As our lives become more and more data-driven, it’s no surprise that even our music choices can be analysed using data science. Music brings about shared connection, has the power to enhance mood, and can create a sense of community. So, with Glastonbury soon approaching, we decided to use data science to analyse our office Spotify account and find out what kind of music we like and see if we could use these insights to plan a festival (SHAREfest 2023) off the back of this! We retrieved our Spotify data using Spotify’s API, with all subsequent analyses and visualisations performed and created solely in R.
Visualising our Spotify behaviour to uncover our favourite artists
Firstly, we can look at our most popular artists played through our account. Spotify determines our most popular artists through a proprietary algorithm known as “calculated affinity” which considers our listening behaviour while not in incognito mode. So, whilst not necessarily being the “most played songs” it is a good proxy based on our Spotify behaviour.
We can create a chart to display our top 10 artists, and to make things more interesting, we can use R to turn it into a wonky music equaliser (we are a creative agency after all)!

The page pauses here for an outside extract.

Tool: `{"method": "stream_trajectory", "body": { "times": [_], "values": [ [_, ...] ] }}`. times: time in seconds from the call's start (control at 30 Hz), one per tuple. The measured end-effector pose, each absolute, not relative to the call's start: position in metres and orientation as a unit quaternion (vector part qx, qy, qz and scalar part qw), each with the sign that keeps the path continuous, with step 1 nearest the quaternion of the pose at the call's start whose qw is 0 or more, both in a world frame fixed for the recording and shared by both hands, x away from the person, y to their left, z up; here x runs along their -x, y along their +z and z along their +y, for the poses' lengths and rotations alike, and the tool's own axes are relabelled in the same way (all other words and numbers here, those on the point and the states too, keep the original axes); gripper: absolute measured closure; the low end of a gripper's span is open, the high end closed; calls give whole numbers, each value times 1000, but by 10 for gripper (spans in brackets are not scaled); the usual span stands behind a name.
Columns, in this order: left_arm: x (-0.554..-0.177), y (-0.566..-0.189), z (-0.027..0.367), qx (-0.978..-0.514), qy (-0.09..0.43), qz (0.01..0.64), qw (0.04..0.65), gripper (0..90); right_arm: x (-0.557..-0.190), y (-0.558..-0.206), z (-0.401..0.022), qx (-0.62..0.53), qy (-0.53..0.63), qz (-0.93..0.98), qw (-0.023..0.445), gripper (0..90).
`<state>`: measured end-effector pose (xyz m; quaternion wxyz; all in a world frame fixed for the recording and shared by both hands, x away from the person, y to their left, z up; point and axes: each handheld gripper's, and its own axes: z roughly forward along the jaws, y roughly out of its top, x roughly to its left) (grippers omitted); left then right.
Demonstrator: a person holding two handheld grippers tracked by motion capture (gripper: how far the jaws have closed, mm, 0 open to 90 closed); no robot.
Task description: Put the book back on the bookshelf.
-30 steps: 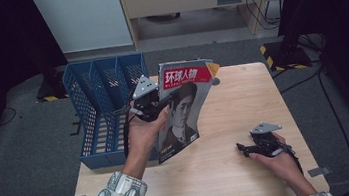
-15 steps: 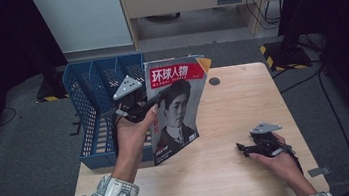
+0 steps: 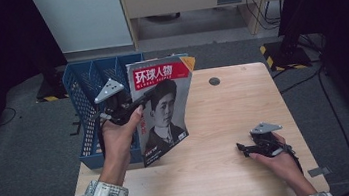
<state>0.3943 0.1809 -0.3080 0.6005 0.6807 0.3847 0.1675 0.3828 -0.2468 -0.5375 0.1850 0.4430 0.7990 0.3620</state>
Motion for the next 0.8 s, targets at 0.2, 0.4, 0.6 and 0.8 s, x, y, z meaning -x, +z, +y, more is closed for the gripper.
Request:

Spotify provides us with values for their own internal scoring of Popularity, which allows us to see if our most popular artists are also popular among Spotify’s overall audience. This visualisation not only gives us insight into our top artists but also helps us understand how they perform in the larger music market.
In this plot we can see our top 10 artists (ranked from 1 to 10 going down the plot). The distance on the x axis represents Spotify’s internal Popularity score (ranging from 0 – 100)- we can see whilst we have some popular artists appearing (such as The Beatles), we also have some more mid-popular artists appearing in our top 10 artists too- showing we strike the perfect balance between hipster and mainstream.

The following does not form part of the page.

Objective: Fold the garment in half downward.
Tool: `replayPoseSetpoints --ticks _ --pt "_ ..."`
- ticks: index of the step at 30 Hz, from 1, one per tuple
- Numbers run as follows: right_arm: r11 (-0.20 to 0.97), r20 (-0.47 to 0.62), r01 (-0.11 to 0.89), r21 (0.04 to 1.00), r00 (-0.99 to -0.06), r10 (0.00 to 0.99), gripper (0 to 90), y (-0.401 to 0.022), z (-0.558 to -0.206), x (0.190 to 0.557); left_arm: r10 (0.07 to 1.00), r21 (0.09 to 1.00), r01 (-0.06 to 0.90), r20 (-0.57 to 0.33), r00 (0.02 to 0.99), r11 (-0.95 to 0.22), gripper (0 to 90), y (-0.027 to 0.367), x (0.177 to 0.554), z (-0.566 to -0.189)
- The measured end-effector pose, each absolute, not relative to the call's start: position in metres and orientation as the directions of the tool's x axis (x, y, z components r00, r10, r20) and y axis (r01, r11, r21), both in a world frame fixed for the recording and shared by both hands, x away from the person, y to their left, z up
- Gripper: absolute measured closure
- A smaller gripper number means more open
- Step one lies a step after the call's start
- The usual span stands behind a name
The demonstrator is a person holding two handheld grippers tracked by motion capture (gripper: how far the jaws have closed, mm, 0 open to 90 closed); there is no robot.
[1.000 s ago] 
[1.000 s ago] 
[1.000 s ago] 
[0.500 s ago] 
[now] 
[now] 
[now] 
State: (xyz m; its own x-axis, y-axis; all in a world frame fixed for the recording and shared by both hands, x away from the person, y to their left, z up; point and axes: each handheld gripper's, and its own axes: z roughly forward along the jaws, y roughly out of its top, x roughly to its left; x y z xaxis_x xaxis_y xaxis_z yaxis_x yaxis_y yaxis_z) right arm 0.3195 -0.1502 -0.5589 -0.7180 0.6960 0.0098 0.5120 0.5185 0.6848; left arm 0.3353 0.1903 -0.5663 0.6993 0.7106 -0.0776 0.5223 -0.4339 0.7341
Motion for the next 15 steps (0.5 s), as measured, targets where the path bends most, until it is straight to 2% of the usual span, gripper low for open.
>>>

Discovering the musical patterns of our favourite songs through Spotify’s audio features
Similarly to above, we can collect the top 100 songs from the office over the past six months. Beyond just simple song metadata, Spotify provides us with cool audio features of songs. We will be focusing on six key features:
- Acousticness: How confident Spotify is whether the track is acoustic (scored 0 – 1). Can we save money on big powerful amps by playing acoustic tracks?
- Danceability: How ‘danceable’ a track is (scored 0 – 1). Is our festival going to be a chance to bop away to the music?

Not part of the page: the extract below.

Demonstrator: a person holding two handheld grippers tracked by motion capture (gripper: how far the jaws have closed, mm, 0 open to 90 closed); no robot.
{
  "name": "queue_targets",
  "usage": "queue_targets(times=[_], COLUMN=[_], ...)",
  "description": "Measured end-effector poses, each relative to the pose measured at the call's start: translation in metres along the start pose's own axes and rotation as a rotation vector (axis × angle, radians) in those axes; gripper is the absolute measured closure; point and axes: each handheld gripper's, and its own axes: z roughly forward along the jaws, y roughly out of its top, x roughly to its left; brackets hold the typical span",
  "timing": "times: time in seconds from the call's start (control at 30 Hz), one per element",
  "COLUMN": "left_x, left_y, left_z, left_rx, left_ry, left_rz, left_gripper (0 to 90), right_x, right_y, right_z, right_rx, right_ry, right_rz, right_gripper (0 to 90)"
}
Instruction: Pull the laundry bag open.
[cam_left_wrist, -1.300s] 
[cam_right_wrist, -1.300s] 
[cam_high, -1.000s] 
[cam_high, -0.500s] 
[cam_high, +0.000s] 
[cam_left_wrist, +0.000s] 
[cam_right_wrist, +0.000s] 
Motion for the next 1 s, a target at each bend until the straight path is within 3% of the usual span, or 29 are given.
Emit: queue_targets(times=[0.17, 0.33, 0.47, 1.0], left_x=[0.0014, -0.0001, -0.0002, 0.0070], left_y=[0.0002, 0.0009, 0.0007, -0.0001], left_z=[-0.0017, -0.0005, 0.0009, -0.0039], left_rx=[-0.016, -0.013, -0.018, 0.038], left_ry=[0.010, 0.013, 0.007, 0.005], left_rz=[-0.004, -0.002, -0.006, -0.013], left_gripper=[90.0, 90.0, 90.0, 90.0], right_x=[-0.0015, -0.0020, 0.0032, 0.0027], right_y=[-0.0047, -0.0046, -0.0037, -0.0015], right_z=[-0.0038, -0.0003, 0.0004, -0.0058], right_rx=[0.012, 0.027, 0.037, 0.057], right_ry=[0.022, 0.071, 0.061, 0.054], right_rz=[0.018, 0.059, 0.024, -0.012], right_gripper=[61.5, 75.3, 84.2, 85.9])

- Energy: A perceptual measure of intensity and activity (scored 0 – 1). We want to be aware if SHAREfest is going to be high-energy or a more chilled event.
- Loudness: The overall loudness (averaged across the track) of the track in decibels (score typically ranges between -60 and 0db).
- Tempo: The estimated tempo in beats per minute. Will our audience be getting a free workout with the music?
- Valence: The musical positiveness conveyed by a track, that is higher scores sound more positive with lower scores sounding more negative (scored 0 – 1).
These audio features enable us to identify patterns in our song choices, and we can visualise these using charts called histograms. These show how many times a range of values appears in a dataset- the higher the bar the more songs we have that contain that feature score! For example, below we see the largest bar for ‘Acousticness” is at ~0.0 with a decrease in bar size as acousticness values get larger- showing that we tend to listen to fewer acoustic tracks!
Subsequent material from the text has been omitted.